86. TÂRIK SÛRESİ

Mekke döneminde inmiştir. 17 âyettir. Sûre adını ilk âyette geçen “et-târık” kelimesinden almıştır.

Sûrede insanın yaratılışı ile Kur'ân-ı Kerîm’in yüceliği ve O’na inanmayanların durumu anlatılmaktadır.

Rahmân (ve) rahîm (olan) Allah’ın ismiyle.

86/1. Yemin olsun, semâya ve târıka (gece ortaya çıkana).

86/2. Târık nedir, bildin mi? (Târık’ın ne olduğunu sana ne bildirdi?)

86/3. O, (ışığıyla karanlığı) delen (Sabah veya Zuhal yahut bunlardan başka bir) yıldızdır.

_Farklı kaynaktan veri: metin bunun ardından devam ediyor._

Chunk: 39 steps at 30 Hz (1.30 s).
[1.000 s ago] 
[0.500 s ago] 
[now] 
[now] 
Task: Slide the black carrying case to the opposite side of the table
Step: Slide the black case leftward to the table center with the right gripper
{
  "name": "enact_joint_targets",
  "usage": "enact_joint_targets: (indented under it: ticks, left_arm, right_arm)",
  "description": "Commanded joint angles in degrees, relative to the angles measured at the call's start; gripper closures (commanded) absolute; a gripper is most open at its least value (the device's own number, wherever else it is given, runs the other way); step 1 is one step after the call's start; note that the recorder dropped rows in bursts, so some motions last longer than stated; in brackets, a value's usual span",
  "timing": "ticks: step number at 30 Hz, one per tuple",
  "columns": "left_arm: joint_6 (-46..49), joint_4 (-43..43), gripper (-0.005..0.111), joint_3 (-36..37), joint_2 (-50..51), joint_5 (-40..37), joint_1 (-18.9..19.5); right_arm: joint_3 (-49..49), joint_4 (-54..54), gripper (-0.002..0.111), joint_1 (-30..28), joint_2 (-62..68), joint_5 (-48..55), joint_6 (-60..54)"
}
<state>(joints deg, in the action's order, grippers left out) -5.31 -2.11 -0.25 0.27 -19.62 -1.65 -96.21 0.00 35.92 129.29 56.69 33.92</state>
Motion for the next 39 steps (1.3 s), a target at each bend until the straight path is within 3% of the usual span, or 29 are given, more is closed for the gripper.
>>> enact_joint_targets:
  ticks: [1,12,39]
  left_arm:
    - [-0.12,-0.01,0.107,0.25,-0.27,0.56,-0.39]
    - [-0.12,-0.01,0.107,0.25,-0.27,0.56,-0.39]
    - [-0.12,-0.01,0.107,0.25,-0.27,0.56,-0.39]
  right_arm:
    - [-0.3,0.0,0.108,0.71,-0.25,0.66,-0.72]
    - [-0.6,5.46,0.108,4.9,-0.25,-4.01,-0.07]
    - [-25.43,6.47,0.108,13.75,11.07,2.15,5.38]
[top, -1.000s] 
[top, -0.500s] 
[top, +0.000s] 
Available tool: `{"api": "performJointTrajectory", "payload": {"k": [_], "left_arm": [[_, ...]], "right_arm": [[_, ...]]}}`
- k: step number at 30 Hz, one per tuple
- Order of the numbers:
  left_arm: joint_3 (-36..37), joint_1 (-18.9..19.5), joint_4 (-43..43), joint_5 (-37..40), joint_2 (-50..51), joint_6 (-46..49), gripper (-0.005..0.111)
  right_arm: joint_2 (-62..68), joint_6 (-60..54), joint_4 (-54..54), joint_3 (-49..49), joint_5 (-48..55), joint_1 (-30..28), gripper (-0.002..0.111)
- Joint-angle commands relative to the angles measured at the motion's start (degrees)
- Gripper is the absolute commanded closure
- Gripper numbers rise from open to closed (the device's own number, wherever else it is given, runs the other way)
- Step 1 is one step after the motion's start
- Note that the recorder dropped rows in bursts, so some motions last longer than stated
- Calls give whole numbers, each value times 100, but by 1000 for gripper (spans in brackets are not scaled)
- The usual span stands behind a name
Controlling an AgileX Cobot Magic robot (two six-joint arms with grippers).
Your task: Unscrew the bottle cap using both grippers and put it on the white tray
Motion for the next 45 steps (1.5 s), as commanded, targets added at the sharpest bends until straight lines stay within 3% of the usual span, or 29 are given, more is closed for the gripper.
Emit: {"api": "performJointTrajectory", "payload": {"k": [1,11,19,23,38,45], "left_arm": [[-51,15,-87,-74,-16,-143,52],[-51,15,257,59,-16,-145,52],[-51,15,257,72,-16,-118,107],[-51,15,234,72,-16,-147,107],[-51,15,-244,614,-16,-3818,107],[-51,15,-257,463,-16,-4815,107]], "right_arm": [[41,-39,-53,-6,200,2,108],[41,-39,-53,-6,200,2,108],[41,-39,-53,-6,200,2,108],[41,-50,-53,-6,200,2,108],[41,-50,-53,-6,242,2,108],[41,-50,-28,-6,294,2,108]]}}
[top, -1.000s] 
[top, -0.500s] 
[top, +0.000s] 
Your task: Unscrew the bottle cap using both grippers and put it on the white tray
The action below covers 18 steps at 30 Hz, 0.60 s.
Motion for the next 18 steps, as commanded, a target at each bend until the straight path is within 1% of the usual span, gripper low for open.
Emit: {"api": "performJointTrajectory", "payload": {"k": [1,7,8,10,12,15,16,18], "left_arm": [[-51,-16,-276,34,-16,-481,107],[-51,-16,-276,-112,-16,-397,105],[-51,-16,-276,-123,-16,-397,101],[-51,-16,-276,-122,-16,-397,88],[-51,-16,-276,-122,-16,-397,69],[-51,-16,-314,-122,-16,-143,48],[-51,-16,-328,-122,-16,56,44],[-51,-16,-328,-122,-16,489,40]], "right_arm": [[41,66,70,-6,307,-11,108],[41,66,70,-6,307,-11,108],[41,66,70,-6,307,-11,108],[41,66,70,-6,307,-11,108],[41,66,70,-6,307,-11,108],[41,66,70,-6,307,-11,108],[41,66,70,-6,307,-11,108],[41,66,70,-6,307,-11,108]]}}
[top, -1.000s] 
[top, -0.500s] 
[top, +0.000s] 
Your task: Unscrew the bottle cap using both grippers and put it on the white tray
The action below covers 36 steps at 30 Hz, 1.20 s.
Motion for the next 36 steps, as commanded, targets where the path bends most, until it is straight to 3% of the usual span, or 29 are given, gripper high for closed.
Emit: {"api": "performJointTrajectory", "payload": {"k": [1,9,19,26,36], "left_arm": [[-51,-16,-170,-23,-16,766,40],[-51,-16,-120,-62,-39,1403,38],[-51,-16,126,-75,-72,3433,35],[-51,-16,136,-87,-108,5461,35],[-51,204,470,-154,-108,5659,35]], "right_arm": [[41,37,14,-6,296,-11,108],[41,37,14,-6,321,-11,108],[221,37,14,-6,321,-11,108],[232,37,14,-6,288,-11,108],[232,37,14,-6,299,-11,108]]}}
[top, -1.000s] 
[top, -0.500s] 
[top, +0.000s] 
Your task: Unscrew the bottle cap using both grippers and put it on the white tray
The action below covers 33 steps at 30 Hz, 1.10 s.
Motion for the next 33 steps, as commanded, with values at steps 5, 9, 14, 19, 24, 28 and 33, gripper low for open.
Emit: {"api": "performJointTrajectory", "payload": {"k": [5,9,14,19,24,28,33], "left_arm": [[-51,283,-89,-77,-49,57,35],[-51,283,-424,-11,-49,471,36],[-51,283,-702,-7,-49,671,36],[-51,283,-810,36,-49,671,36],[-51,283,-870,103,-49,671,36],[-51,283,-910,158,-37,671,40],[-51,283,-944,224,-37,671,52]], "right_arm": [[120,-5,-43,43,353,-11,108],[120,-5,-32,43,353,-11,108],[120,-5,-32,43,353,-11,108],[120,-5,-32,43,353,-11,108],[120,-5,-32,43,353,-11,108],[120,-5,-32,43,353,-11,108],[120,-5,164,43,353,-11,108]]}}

86/4. (İşte o semâya ve o Târık'a yemin olsun ki,) hiç bir nefis yoktur ki, üzerinde (onun yaptığı iyi ve kötü ameli kontrol eden) bir gözetleyici/koruyucu (melek) olmasın.

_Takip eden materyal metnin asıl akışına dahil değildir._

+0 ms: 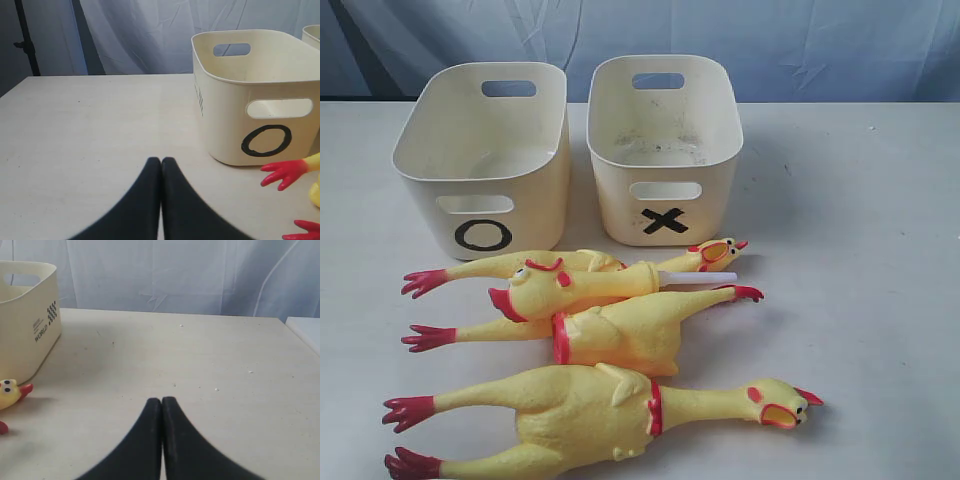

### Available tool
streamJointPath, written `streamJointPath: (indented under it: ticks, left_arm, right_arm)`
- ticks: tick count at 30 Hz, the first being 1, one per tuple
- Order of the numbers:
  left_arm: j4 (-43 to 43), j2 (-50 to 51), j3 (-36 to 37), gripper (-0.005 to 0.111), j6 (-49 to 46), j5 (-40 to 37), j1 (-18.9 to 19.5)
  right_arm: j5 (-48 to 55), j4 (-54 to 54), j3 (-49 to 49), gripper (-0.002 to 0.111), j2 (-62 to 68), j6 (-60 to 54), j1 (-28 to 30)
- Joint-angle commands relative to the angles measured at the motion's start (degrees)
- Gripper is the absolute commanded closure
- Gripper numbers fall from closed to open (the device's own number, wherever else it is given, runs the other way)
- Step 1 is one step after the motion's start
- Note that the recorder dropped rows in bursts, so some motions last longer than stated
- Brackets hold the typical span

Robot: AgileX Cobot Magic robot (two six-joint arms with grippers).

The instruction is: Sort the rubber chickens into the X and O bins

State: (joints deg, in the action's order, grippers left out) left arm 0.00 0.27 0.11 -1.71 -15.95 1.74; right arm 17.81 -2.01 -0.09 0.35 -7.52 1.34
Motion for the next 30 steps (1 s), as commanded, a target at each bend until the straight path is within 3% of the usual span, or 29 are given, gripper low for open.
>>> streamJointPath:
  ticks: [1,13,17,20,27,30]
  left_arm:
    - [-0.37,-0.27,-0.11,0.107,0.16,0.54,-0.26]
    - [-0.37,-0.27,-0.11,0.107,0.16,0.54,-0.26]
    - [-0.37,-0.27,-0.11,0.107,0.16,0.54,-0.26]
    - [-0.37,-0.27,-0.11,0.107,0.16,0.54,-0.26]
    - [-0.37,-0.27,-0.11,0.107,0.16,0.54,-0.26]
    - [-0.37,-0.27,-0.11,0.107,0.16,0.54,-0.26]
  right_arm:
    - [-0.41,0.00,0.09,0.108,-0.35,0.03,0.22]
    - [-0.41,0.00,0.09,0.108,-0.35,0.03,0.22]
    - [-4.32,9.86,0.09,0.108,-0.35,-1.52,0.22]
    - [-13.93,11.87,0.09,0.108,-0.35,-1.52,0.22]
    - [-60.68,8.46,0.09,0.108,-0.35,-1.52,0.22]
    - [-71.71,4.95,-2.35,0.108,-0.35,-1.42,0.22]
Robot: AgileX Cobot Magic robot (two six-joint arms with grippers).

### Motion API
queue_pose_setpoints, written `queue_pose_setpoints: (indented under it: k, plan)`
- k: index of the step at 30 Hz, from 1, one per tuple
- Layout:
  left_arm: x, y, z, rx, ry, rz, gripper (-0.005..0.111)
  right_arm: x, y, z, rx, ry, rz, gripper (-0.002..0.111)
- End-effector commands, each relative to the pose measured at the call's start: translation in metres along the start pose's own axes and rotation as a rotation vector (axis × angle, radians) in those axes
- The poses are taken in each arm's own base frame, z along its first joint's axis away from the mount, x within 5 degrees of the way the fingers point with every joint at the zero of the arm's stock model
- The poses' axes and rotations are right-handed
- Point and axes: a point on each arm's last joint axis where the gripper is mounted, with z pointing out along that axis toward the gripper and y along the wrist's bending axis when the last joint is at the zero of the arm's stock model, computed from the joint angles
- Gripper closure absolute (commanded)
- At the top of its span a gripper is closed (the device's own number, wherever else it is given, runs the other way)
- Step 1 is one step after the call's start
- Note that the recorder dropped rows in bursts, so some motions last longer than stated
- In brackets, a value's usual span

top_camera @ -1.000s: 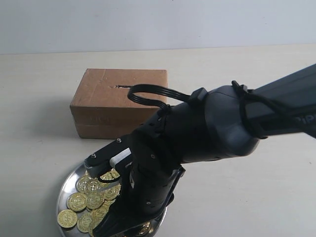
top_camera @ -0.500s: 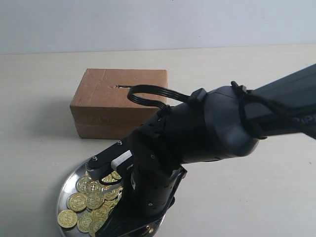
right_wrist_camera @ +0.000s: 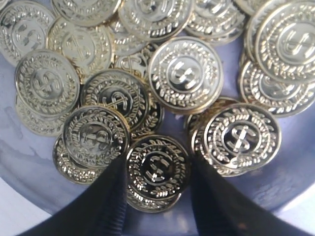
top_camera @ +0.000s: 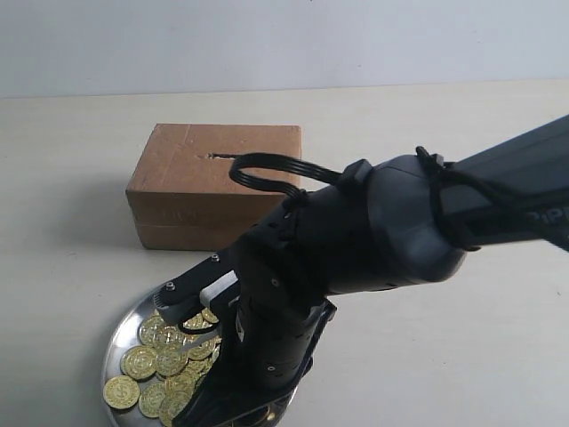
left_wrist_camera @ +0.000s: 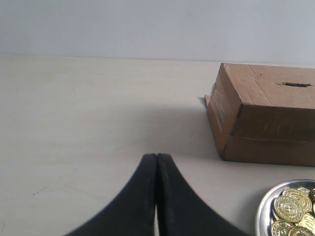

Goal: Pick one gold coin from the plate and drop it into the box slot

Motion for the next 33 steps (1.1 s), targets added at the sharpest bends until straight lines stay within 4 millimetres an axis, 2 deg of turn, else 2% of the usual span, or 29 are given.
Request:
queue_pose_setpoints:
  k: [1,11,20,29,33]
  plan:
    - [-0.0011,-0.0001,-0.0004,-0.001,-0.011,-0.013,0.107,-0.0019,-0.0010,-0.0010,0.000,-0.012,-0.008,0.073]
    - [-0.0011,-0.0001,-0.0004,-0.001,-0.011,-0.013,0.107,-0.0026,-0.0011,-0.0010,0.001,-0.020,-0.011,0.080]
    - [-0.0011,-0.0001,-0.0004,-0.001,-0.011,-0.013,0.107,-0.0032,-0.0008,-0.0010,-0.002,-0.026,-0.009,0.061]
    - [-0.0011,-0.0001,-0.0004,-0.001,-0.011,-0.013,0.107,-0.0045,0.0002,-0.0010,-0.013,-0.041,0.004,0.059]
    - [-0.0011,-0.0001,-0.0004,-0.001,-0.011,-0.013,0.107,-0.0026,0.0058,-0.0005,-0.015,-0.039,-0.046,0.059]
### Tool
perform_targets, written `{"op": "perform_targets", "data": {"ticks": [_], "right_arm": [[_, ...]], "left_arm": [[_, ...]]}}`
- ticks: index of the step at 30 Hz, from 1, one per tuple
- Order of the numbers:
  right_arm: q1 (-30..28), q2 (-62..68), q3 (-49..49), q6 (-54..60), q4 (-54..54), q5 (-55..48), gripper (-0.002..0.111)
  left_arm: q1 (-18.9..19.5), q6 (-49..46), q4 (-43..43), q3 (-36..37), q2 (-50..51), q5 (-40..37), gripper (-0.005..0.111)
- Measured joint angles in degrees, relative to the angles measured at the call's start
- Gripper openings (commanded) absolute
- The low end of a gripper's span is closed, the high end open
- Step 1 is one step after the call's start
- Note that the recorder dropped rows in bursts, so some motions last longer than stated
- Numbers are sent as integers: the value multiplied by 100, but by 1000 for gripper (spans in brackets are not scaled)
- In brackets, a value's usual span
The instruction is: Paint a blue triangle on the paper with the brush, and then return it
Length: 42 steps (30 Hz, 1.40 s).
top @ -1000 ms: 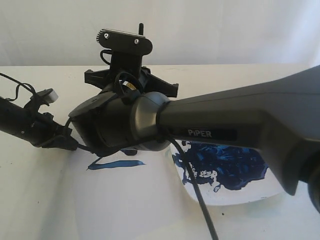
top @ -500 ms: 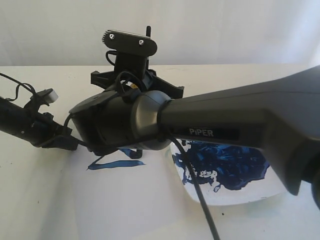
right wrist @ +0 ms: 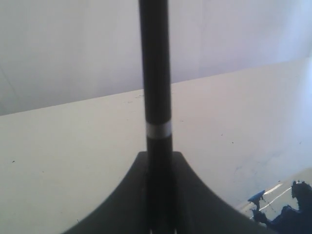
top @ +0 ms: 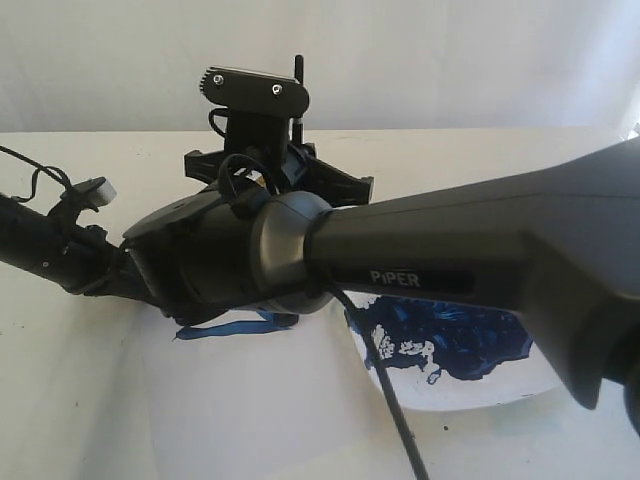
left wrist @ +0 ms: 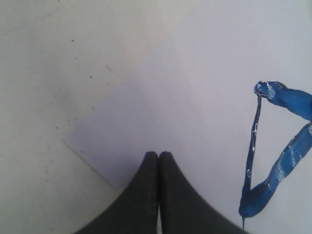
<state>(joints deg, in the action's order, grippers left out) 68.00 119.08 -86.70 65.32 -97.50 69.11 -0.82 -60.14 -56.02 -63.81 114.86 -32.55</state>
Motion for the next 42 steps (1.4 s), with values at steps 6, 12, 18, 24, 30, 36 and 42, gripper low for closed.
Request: {"op": "perform_targets", "data": {"ticks": [6,12,18,24,30,36,42], "right_arm": [[58,-10,0,36,-5,25,0],[110,-125,0,59,-28,25,0],[110,-310,0,59,-43,25,0],[110,-513,0,71,20,25,0],[110,-784,0,355,128,-221,0],[-62,-1137,0,949,153,-1548,0],[-550,-1501,0,1581,172,-3053,0]], "left_arm": [[0,0,-11,0,0,0,0],[0,0,-11,0,0,0,0],[0,0,-11,0,0,0,0],[0,0,-11,0,0,0,0],[0,0,-11,0,0,0,0],[0,0,-11,0,0,0,0],[0,0,-11,0,0,0,0]]}}
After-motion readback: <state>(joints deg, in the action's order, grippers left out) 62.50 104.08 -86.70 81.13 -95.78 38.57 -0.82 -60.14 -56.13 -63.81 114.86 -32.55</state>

86/5. Onun için insan neden yaratıldığına bir baksın.

86/6. O, atılıp dökülen bir sudan yaratıldı.

86/7. (O su, erkeklerde) bel kemiği (omurga) ve (kadınlarda) göğüs kemikleri arasından çıkar.

86/8. Şüphe yok ki (Allah), onu tekrar geri döndürmeye (diriltmeye) elbette kâdirdir,

86/9. O (Kıyâmet) gün(ünde) bütün sırlar (kalplerde gizli olan akîde ve niyetler ile gizli amel ve hareketler) yoklanır (imtihan sonucunda ortaya çıkarılır).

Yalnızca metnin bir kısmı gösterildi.